Es justo lo que le están dando --¡y lo que falta todavía!--, a por lo menos cuatro dirigentes del PRM y de la llamada “sociedad civil” y a otros padres de la patria localizados en la “prensa independiente” que aparecen como beneficiarios de los sobornos de Odebrecht y que desfilaron desafiantes en los inicios de las “marchas verdes”. A principios de enero, cuando comenzaba el festival, dije en esta columna que algunos de los que hacían causa común con las denuncias contra Odebrecht debían explicar primero sus vínculos con los empresarios brasileños o con sus representantes locales a quienes les aceptaron costosos viajes a Río de Janeiro, a Brasilia y a Salvador de Bahía, y otros “favores en efectivo” que saldrían a relucir...

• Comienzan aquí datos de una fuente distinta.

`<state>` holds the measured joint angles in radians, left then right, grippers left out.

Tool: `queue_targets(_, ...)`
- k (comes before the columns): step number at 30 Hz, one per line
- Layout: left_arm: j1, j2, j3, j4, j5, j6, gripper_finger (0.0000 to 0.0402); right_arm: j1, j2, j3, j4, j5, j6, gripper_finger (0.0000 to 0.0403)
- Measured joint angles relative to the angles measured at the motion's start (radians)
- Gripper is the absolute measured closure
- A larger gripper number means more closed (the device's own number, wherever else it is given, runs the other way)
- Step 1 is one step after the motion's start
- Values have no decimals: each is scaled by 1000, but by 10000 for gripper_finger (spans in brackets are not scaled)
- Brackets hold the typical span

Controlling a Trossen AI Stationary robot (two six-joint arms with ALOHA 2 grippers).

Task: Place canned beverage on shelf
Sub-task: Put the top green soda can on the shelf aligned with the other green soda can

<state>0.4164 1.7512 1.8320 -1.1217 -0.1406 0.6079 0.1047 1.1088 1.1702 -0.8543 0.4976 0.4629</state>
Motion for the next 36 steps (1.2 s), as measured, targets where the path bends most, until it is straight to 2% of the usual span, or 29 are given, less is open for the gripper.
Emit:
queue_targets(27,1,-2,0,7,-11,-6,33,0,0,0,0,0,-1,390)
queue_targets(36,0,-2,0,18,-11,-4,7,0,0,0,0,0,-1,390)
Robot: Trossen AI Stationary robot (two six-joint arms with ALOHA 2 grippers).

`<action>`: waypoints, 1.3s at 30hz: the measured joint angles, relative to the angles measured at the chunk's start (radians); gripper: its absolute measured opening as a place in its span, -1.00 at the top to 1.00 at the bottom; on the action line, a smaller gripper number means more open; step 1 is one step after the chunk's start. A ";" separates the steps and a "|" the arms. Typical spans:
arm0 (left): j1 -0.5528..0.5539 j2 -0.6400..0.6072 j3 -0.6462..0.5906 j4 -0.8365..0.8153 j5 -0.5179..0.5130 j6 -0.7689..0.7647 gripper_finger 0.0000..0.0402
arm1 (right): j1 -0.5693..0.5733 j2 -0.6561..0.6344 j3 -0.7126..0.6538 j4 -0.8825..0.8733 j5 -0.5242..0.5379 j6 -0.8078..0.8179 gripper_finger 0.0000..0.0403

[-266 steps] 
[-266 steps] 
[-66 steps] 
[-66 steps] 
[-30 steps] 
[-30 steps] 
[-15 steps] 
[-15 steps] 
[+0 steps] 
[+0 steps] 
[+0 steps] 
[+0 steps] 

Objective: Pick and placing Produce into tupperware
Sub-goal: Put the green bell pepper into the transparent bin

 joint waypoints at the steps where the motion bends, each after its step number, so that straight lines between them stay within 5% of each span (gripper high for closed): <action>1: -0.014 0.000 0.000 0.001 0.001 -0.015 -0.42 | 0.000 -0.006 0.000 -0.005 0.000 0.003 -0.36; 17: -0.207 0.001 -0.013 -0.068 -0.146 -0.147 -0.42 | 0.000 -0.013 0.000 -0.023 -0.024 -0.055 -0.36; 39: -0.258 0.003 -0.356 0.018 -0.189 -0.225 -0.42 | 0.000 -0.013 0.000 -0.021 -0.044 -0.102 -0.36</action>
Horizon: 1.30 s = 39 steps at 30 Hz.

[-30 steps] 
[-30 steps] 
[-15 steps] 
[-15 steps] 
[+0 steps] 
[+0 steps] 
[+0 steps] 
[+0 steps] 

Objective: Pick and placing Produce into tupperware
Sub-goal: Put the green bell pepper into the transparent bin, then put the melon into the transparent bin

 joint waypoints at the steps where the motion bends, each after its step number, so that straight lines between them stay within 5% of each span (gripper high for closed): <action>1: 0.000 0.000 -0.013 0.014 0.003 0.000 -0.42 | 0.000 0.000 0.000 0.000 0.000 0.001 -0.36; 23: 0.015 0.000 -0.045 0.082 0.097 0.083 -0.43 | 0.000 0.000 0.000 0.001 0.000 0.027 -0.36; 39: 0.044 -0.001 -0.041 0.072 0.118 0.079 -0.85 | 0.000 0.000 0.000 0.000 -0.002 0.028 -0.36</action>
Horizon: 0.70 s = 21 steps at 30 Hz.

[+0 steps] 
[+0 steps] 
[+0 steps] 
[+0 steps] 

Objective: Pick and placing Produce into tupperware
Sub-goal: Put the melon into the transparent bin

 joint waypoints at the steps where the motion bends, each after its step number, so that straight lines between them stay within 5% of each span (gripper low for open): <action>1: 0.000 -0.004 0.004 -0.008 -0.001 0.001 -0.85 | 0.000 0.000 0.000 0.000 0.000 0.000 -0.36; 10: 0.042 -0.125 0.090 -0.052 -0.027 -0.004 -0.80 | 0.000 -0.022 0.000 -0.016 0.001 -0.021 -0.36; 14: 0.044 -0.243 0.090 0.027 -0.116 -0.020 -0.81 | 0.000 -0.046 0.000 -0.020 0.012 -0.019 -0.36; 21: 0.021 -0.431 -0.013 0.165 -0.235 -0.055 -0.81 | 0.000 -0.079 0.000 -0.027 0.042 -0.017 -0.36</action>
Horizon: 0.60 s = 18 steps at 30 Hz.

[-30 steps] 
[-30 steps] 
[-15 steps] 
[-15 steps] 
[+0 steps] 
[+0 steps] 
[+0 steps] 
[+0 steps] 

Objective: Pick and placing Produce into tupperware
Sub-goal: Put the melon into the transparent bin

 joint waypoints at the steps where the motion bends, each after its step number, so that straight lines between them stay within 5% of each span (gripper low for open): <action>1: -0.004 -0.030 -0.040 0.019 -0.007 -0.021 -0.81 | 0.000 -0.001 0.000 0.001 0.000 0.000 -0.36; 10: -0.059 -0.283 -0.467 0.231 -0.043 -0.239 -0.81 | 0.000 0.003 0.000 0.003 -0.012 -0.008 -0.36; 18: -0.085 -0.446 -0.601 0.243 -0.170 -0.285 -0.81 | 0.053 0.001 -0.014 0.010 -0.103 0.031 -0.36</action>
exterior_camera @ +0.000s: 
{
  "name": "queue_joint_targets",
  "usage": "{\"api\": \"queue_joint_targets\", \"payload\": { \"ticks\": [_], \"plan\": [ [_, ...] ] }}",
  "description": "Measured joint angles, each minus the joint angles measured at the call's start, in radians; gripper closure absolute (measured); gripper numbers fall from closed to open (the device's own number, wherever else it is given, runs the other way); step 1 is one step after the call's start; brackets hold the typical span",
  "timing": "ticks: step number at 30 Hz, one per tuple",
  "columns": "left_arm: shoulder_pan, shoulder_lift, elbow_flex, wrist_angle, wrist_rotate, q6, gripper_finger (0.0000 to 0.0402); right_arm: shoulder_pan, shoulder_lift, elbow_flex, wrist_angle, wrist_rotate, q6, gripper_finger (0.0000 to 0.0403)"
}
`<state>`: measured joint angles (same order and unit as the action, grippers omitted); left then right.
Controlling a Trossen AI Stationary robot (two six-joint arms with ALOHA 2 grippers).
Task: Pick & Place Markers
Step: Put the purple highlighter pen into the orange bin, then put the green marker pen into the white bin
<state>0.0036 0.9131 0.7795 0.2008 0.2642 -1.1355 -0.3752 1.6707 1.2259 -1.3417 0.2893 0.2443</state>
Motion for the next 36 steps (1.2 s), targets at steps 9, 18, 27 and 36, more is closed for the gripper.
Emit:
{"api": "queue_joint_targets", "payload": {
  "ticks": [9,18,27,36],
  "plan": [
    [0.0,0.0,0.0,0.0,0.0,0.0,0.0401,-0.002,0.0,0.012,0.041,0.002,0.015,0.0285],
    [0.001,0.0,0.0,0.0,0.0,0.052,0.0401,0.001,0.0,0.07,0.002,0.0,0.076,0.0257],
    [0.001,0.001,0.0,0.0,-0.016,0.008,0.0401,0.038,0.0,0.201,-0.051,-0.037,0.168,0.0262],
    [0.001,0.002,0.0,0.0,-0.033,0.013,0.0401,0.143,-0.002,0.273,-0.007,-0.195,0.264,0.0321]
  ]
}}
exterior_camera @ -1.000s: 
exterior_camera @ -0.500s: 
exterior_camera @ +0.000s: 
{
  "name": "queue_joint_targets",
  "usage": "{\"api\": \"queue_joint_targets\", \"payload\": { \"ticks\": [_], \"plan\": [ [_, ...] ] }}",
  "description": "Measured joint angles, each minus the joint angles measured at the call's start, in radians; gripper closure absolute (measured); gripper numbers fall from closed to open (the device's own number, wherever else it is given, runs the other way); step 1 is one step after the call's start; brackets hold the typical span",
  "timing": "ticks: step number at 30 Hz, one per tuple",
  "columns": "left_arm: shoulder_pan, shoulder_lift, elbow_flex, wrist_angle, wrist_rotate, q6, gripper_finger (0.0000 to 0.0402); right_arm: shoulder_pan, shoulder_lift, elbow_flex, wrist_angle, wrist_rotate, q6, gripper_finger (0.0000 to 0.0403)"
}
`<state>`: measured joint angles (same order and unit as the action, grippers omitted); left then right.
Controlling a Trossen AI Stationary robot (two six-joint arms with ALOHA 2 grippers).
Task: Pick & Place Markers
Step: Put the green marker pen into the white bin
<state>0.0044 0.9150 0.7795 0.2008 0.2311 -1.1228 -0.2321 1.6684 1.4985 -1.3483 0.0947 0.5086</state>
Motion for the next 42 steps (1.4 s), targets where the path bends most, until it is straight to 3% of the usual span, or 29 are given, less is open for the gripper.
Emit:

... Y cuando le cayeron arriba como perros rabiosos al empresario Ángel Rondón, también dije que algunos de sus detractores conocían muy bien la mecánica de tales sobornos porque estaban entre los sobornados. Lo dije con estas palabras: ¡Ay, si Rondón hablara...! Ya ven, no fue necesario que Rondón hablara: habló la propia Odebrecht desde Brasil y lo dijo todo; abrió sus libros contables para que aparecieran como por arte de magia los santos señores que por más de cinco meses estuvieron culpando al gobierno y al presidente Danilo Medina de todas las trapacerías imaginables... Escupieron para arriba --como dice el refrán--, y he ahí los resultados.



¡... Ah, ese no soy yo!
Los papeles de Odebrecht han sorprendido a muchos, pero no a todos... Antes de que se hicieran públicos los nombres --de forma apócrifa o revelados por la propia empresa en Brasil--, mucha gente ya sabía de quiénes se trataba, tanto los del PLD como los del PRM y los señores del periodismo “pulcro y sacrosanto” que tratan con desdén a sus propios colegas. Por supuesto, han puesto el grito en el cielo para librarse no de una acusación --que no ha llegado aún--, sino para tratar de escurrirse de una incriminación de la que no podrán escapar porque junto a sus nombres también llegaron las pruebas que los comprometen. Por supuesto, nadie se alegra de una situación tan degradante y penosa para una clase profesional como el periodismo, a la que no le caben más estigmas en su famélico cuerpo. Tal vez la enseñanza sirva a las nuevas generaciones de comunicadores sociales; quizás les enseñe a los próximos periodistas que llegan a un medio repleto de farsantes, de simuladores, de falsos profetas que erigen una “imagen pulcra” empinándose sobre la moral y el prestigio de colegas a quienes vieron desarrollarse en base al trabajo y al talento creativo. ¿... Y los del PRM qué? Ese es otro cantar... Ahora dicen que el gobierno y el PLD los quieren incriminar por su condición de opositores... ¿Y fue el gobierno o el presidente Medina quienes enviaron esos papeles a la Procuraduría? ¿Acaso no son esos los mismos papeles que ellos tanto exigieron fueran presentados a la opinión pública? Son todos que tienen que responder ante la ley “por el peor escándalo de corrupción que haya existido en el país”, como le llamó su líder Abinader... Tienen que ir presos los del PRM, los del PLD, los reformistas y los perredeistas, si los hubiere... y también los periodistas. La madre superiora lo dijo: ¡a todas!